Because corneal keloid are benign lesions and are prone to recurrence after surgery, if the lesions are small, they may not be treated temporarily. However, surgical treatment is necessary when the appearance is affected or the eyelids cannot be closed. Surgical methods currently reported include superficial keratectomy, lamellar keratoplasty, penetrating keratoplasty and enucleation(16). Enucleation is considered only when the eyeball is non-functional, painful or unsightly(12).It is reported that superficial keratectomy combined with amniotic membrane transplantation can easily remove the lesion and control the recurrence of the disease, which maybe due to its antifibrotic and anti-inflammatory properties(14, 24). But Lee HK et al found the lesion recurred in three of four cases treated with superficial keratectomy and amniotic membrane. And then the mitomycin C (MMC) was applicated to suppress activated fibroblasts and keratocytes in the residual stroma during secondary surgery without lesion recurrent(23). Because residual aberrant nerves and myofibroblasts in the corneal stroma maybe cause it, the lesion is considered to be removed completely by penetrating keratoplasty (PK). In 2012, Alkatan HM reported a patient with corneal keloid underwent a PK. The graft remained clear and vision outcome was satisfactory at 6 months after surgery. However, the recurrent epithelial breakdown or persistent epithelial defect can easily lead to the failure of graft after PK(18). In recent years, deep anterior lamellar keratoplasty is considered to be a better choice, with a lower rejection rate than PK. Bakhtiari P reported that no recurrence of corneal stromal opacification is noted in a 21-year-old child 8 months after the deep anterior lamellar keratoplasty (25).

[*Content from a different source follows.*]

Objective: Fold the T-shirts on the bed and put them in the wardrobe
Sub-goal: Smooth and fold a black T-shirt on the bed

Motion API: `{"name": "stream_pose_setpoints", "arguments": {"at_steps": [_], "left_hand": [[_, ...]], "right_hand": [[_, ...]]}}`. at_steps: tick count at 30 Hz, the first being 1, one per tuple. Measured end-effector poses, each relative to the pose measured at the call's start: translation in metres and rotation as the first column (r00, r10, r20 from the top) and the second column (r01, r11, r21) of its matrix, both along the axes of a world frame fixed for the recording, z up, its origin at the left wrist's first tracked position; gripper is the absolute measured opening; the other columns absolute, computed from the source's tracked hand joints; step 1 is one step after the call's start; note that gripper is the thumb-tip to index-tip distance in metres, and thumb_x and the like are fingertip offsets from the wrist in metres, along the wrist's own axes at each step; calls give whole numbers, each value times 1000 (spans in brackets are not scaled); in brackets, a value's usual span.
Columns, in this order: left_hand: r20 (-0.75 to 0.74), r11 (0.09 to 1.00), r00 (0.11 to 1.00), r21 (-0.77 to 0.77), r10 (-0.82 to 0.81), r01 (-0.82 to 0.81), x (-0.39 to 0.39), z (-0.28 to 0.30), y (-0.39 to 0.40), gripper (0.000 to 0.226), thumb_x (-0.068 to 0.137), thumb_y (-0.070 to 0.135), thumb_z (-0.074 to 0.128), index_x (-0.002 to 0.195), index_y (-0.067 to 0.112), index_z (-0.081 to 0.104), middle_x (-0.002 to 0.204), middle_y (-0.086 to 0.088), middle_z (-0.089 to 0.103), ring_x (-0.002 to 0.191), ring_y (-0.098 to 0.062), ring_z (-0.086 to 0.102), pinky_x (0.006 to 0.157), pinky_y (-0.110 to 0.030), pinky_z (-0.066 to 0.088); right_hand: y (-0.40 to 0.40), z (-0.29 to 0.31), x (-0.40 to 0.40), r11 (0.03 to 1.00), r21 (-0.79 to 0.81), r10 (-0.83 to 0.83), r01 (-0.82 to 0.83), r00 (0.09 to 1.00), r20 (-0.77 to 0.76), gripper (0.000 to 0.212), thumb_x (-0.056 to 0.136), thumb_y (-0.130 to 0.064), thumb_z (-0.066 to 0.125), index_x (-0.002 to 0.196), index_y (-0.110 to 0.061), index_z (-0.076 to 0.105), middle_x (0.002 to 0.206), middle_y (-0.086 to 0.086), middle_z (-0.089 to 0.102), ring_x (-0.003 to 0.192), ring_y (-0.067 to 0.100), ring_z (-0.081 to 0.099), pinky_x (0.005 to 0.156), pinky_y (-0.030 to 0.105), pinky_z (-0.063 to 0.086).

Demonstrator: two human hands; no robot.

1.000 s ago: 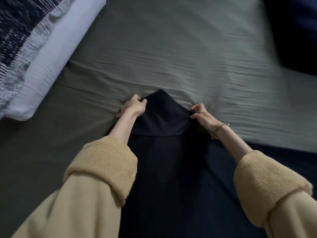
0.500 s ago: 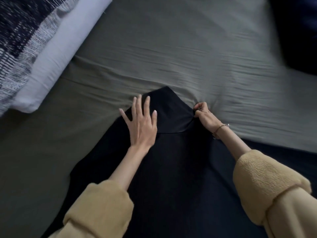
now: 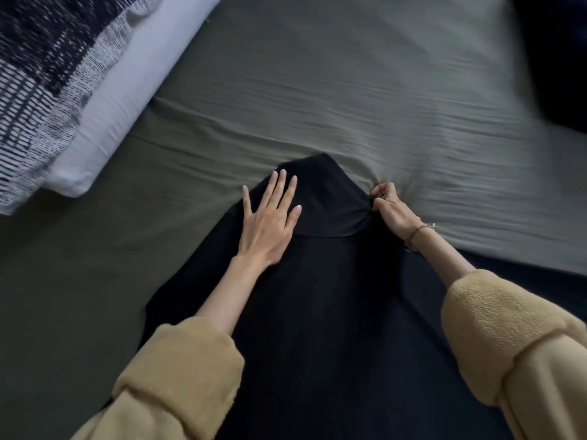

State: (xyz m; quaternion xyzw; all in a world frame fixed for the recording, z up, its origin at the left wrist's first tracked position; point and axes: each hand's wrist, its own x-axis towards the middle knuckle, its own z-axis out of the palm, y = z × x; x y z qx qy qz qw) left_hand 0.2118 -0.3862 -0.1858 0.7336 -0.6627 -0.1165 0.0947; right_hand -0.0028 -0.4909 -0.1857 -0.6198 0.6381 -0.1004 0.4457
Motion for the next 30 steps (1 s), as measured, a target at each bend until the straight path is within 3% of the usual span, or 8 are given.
{"name": "stream_pose_setpoints", "arguments": {"at_steps": [3, 9, 13, 17, 21, 26, 28, 30], "left_hand": [[33, 996, 999, -84, -26, 28, -5, -1, 27, 59, 96, 48, 8, 150, 25, 1, 157, 8, -7, 143, -3, -11, 111, -45, -20], [-63, 986, 992, 113, -113, 120, 11, 7, 10, 51, 103, 38, 20, 151, 30, 4, 159, 9, -5, 144, -2, -9, 116, -42, -11], [-33, 968, 973, -101, 229, -231, 23, 11, 33, 49, 101, 27, 34, 148, 18, 26, 155, -3, 25, 143, -17, 20, 113, -47, 14], [40, 891, 896, -140, 441, -432, 47, 10, 58, 27, 97, 28, 45, 114, 9, 54, 120, -13, 50, 115, -30, 43, 89, -47, 37], [73, 957, 956, -84, 284, -278, 69, 8, 45, 28, 100, 29, 41, 105, 4, 52, 111, -17, 55, 108, -34, 46, 83, -48, 40], [90, 933, 937, -163, 337, -320, 67, 7, 52, 29, 101, 30, 37, 114, 7, 48, 114, -17, 55, 107, -34, 48, 81, -48, 40], [101, 900, 910, -226, 402, -373, 49, 5, 66, 39, 100, 32, 34, 128, 8, 46, 124, -16, 52, 114, -33, 46, 93, -50, 35], [70, 926, 942, -221, 329, -308, 27, 1, 82, 53, 100, 39, 30, 144, 11, 34, 145, -13, 39, 133, -29, 36, 111, -56, 15]], "right_hand": [[1, 2, 1, 1000, -3, -1, 1, 1000, -15, 16, 86, -14, 39, 96, -27, 38, 78, -14, 45, 94, 20, 43, 101, 50, 29], [4, 2, -2, 996, -84, -18, 20, 1000, 20, 17, 87, -16, 46, 100, -27, 44, 75, -14, 47, 91, 18, 47, 100, 50, 34], [18, 10, -5, 962, -267, -50, 51, 999, 10, 27, 89, -14, 51, 116, -12, 50, 103, 4, 54, 108, 27, 47, 102, 48, 33], [69, 21, 3, 702, -638, 120, -316, 936, -332, 45, 90, -35, 33, 129, -19, 49, 143, 0, 43, 134, 14, 33, 107, 42, 10], [118, 5, 20, 505, -556, 412, -660, 750, -517, 55, 96, -43, 22, 145, -22, 33, 154, -5, 26, 140, 1, 11, 111, 57, -2], [130, -6, 16, 605, -452, 351, -656, 729, -588, 62, 92, -52, 6, 148, -27, 1, 157, -9, -5, 142, 1, -10, 106, 55, -19], [137, -2, 12, 637, -443, 321, -630, 740, -591, 63, 92, -53, 4, 148, -25, 0, 156, -8, -7, 141, 1, -13, 106, 56, -20], [146, 0, 6, 694, -416, 282, -587, 754, -593, 67, 88, -55, -2, 147, -25, -6, 155, -10, -14, 139, 0, -18, 106, 55, -21]]}}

In our case, the lesion involved the entire corneal layer during the operation, which can also be confirmed by postoperative AS-OCT. However, the surgical method of deep lamellar corneal transplantation is adopted, and the thickness of stroma left about 100 µm during the operation. On the one hand, we considered that oversize graft can easily lead to rejection after surgery. On the other hand, we have exposed enough central optical areas during the surgery to ensure vision recovery. If necessary, we can do another central PK in the second phase. Fortunately, the lesion has not recurred so far, and the patient is satisfied with his vision.